About this task = Verbatim, and with nothing else, reproduce the data below from its first line through the line containing "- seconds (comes".

*****

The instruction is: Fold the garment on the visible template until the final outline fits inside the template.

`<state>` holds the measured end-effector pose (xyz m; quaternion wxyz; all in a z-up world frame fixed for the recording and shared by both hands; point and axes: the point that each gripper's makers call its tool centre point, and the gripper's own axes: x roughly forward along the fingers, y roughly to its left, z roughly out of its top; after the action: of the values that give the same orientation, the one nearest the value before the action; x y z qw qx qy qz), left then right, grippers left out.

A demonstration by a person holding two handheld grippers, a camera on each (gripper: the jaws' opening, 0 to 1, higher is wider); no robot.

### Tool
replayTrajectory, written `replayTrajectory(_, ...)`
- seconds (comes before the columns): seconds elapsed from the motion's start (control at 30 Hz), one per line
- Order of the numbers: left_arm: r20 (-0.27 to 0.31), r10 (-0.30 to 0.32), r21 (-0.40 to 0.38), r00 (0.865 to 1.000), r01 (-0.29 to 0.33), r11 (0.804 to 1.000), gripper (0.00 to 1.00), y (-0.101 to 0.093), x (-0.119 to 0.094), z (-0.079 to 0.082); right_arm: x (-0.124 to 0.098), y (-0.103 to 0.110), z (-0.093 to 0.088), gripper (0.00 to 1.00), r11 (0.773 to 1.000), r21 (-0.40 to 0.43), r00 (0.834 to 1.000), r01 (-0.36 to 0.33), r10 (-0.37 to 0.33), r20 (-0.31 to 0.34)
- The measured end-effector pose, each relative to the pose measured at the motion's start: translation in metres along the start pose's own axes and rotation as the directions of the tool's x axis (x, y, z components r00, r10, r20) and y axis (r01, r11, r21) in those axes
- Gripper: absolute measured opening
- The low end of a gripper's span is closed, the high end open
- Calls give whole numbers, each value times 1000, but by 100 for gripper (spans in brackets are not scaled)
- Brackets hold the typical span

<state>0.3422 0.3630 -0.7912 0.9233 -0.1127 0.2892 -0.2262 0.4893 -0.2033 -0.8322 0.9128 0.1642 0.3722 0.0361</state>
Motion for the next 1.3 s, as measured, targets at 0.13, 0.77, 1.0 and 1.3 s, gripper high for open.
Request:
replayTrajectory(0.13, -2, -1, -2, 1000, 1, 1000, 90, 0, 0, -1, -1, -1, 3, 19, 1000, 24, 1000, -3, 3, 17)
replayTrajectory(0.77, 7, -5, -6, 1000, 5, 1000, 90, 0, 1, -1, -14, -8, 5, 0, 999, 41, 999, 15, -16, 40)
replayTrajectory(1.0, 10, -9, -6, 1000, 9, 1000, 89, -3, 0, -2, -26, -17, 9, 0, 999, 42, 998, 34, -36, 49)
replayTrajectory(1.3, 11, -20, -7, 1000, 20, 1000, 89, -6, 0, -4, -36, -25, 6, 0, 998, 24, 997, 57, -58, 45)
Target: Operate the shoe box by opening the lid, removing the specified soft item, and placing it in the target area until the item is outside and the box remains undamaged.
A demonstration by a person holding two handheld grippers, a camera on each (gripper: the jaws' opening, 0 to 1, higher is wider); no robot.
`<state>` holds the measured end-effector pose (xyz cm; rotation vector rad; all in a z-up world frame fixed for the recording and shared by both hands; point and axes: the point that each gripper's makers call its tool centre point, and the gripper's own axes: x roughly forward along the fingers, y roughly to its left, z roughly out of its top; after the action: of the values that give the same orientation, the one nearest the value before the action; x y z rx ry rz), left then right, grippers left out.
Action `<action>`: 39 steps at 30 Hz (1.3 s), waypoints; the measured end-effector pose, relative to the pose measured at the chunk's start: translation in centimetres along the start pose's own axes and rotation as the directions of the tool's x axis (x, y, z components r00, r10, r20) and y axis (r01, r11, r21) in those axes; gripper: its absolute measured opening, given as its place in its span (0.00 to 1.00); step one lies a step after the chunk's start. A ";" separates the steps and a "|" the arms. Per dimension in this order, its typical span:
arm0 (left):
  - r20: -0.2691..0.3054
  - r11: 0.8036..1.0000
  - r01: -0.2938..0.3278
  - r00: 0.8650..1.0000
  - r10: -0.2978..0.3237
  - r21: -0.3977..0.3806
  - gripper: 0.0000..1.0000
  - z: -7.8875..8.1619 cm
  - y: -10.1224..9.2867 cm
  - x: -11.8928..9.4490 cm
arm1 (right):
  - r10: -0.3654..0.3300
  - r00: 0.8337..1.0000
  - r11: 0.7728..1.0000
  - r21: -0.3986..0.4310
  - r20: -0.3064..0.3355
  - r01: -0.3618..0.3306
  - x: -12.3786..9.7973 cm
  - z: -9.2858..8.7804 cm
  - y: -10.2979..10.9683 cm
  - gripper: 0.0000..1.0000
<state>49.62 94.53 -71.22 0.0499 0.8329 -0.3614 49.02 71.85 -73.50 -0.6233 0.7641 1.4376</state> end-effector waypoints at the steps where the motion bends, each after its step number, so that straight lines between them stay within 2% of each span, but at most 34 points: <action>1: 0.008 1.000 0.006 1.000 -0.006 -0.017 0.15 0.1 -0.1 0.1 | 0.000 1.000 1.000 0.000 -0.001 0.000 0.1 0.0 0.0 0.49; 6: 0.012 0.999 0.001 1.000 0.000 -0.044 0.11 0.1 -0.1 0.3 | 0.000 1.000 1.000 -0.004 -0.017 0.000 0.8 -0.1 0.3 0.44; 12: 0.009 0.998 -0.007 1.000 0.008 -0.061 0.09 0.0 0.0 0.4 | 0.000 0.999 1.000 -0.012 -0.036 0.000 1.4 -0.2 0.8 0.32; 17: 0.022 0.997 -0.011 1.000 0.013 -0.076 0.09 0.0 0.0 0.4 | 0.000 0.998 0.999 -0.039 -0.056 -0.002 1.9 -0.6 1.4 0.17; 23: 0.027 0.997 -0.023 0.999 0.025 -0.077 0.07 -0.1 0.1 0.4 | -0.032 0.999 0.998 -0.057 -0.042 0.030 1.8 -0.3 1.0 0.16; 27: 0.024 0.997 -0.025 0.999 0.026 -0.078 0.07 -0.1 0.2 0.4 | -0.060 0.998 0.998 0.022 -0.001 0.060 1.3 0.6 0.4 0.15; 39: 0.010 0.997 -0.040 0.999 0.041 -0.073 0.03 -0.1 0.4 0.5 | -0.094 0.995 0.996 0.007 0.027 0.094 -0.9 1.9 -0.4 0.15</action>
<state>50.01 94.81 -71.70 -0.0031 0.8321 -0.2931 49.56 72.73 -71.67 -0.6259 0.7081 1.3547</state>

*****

Exercise answer =
The instruction is: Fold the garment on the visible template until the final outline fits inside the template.

`<state>` holds the measured end-effector pose (xyz m; quaternion wxyz; all in a z-up world frame fixed for the recording and shared by both hands; point and axes: the point that each gripper's makers call its tool centre point, and the gripper's own axes: x roughly forward along the fingers, y roughly to its left, z roughly out of its top; after the action: of the values that give the same orientation, the one nearest the value before the action; x y z qw qx qy qz), left then right, grippers left out.

A demonstration by a person holding two handheld grippers, a camera on each (gripper: the jaws' opening, 0 to 1, higher is wider); no robot.

### Tool
replayTrajectory, written `replayTrajectory(_, ...)`
- seconds (comes before the columns): seconds elapsed from the motion's start (control at 30 Hz), one per line

Nothing further is needed for the exercise.